Kemarin malam, setelah semuanya selesai, ayahnya dan pamannya yang bernama Yao Guangyao datang. Kedua orang itu datang terlambat, namun tidak begitu terlambat seperti Liangcheng yang bahkan tidak kelihatan batang hidungnya.
Paman Guangyao, pria bertubuh tambun dengan jambang dan brewok seperti monyet itu hampir merusak suasana menjadi buruk dengan berbagai macam guyonan bapak-bapak yang terdengar lebih garing dari pada memakan biskuit gandum tanpa segelas air. Untungnya, Mingzhe malah tertawa kecil mendengar celotehan pria itu. Namun bukan hal itu yang akan di tekankan saat ini, akan tetapi tentang menghilangnya sosok dewi alkimia pada malam itu.
Yao Chen sempat mencarinya hingga keluar dari aula dan bertanya kepada beberapa penjaga pintu, namun tidak ada yang melihat Xue Yi pergi.
Walaupun demikian, pergi begitu saja bukan berarti tanpa pamit, secarik kertas ditinggalkan di lantai aula, tepat di dekat sepatu Yao Chen. Tentu, karena penasaran pemuda itu mengambilnya, lalu menyimpannya untuk di baca pada waktu yang tepat, dan sekarang... adalah waktunya.

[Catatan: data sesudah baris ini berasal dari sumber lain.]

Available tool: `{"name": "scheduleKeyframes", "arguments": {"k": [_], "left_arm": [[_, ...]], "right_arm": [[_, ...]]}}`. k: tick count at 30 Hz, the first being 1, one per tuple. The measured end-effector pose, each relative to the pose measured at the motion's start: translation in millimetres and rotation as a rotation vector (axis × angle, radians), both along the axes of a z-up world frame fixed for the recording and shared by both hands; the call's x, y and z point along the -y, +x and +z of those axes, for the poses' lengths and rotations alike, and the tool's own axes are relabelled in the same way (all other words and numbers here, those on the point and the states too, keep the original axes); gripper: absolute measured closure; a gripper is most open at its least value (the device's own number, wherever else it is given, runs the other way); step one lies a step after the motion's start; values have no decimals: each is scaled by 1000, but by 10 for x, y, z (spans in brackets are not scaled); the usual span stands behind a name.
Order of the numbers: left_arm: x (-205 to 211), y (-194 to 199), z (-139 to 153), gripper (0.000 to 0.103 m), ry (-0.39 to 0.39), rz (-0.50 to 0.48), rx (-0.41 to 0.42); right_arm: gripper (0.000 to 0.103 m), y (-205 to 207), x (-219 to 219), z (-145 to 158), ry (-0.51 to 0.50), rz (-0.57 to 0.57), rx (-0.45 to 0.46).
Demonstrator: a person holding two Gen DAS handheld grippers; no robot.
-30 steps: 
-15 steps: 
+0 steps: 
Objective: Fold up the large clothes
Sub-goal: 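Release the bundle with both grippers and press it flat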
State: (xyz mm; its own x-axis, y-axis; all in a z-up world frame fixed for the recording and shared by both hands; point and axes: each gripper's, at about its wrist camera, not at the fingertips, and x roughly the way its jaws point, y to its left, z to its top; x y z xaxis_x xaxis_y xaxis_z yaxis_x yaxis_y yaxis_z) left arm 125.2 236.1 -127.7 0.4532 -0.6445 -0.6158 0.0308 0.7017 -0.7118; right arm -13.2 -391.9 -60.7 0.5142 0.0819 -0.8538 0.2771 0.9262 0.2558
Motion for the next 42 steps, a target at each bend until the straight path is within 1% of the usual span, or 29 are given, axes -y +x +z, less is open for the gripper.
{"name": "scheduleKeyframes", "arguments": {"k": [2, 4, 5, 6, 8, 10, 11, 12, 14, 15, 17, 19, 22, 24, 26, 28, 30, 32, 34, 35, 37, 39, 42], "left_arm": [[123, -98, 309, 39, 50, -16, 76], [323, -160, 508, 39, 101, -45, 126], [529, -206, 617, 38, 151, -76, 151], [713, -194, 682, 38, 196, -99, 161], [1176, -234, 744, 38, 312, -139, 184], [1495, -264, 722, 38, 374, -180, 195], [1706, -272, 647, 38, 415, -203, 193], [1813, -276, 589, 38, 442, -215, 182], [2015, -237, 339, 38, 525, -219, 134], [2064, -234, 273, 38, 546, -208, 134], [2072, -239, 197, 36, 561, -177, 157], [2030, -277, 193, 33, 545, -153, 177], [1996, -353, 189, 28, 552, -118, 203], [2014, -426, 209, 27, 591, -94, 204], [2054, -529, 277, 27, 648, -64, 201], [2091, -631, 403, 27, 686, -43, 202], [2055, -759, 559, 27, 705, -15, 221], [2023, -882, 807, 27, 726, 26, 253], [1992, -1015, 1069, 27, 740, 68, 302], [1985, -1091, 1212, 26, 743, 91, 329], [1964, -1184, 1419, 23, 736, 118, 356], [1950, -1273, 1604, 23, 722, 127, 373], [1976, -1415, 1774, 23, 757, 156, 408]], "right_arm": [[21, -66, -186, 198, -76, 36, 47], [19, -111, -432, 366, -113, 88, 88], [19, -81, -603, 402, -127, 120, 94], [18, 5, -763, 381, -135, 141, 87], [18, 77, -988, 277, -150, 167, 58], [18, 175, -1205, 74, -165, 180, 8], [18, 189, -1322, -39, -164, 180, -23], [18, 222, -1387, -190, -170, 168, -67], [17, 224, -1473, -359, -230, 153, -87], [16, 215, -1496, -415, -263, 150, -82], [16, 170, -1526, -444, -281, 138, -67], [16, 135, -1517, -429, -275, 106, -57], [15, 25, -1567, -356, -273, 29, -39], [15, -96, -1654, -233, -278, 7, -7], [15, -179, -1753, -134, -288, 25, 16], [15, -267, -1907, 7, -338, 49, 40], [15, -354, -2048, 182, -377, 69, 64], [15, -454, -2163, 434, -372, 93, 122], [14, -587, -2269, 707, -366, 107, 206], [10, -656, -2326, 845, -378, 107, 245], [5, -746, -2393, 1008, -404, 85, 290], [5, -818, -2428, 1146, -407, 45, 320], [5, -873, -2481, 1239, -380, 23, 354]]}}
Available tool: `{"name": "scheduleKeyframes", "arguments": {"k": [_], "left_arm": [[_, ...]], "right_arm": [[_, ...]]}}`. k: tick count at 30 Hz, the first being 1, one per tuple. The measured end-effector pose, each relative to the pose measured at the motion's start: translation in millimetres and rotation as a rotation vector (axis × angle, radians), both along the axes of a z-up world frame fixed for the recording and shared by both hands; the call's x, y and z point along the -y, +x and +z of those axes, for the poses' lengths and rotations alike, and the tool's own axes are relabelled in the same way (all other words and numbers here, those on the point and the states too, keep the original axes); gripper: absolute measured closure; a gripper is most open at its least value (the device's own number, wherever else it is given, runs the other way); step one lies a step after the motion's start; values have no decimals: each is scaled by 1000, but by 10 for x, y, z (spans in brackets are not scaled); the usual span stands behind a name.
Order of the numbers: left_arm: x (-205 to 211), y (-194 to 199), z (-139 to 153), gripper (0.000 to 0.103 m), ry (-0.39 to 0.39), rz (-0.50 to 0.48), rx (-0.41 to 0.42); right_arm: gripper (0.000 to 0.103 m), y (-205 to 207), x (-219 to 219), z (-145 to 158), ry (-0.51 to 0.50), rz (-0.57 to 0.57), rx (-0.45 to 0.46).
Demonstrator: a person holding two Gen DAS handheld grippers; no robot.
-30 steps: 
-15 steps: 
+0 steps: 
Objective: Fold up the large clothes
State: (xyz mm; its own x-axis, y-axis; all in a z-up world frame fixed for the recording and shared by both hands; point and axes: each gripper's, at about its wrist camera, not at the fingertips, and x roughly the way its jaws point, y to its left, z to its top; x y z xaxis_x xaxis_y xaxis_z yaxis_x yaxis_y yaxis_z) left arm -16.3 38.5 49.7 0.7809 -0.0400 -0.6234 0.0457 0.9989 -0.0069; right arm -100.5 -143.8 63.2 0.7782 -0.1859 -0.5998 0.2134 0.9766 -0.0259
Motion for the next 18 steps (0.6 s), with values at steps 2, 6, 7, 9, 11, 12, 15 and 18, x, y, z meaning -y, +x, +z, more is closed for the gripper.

Intinya, Xue Yi mengagumi kehebatan Yao Chen dalam dunia medis dan berencana bertemu lagi dengannya sesuai dengan jadwal dan alamat yang tertera di dalam catatan itu.
Aku menunggumu di Hutan Anggrek, di luar Gerbang Utara Lianyun, tepatnya di bawah Pohon Kapas Merah. Temui aku sebelum matahari terbenam. - Xue Yi
Setelah membacanya sampai habis Yao Chen mendesah dalam senyuman, "Lalu kapan waktuku untuk tidur?" keluhnya, nyaris tertawa. "Baiklah, Nona... biarkan aku mandi air hangat terlebih dahulu."
Pintu ruangan kerja ia buka, memperlihatkan kamar yang terbilang mewah dengan kasur besar di tengahnya. Tak luput dari itu, seekor beruang kutub juga sedang terbaring di atas kasur itu, mendengkur seperti seekor kucing.
Tanpa permisi, Yao Chen mendekatkan wajahnya ke wajah damai Hua Huifang. "Bagaimana makhluk seindah ini menjadi antagonis utama dalam cerita?" tanya pemuda itu dalam hati, merasakan setiap hembusan nafas istrinya. "Apa kau benar-benar ingin membunuhku?"
Yao Chen kembali bangkit, melipat bibirnya dengan tangan mengepal. "Bagaimana jika aku membunuhmu sekarang?" Walaupun suara hatinya berontak. "Akankah dunia menjadi lebih baik? Atau malah kau akan terus menghantuiku seumur hidup?"
Di tengah lamunannya, tatapannya tertumbuk pada gulungan coklat yang berada di dalam genggaman Hua Huifang. Dengan hati-hati, Yao Chen merebut kertas gulungan yang terlihat lusuh itu, lalu membukanya perlahan. Isinya lantas membuat kedua alis Yao Chen tersentak dengan senyuman di wajahnya. "Peta Pil Peningkat Xuanhua," bisiknya. "Katakan jika kau sangat menantikan petualangan kita."
"Jangan khawatir... jika takdir kita membaik, aku akan memberikanmu lebih dari yang Yao Chen asli pernah janjikan kepadamu sebelumnya."
"Dengan keberadaanmu yang selalu berada di sisiku... aku tidak perlu cemas dengan kehadiran tokoh utama novel suatu saat nanti."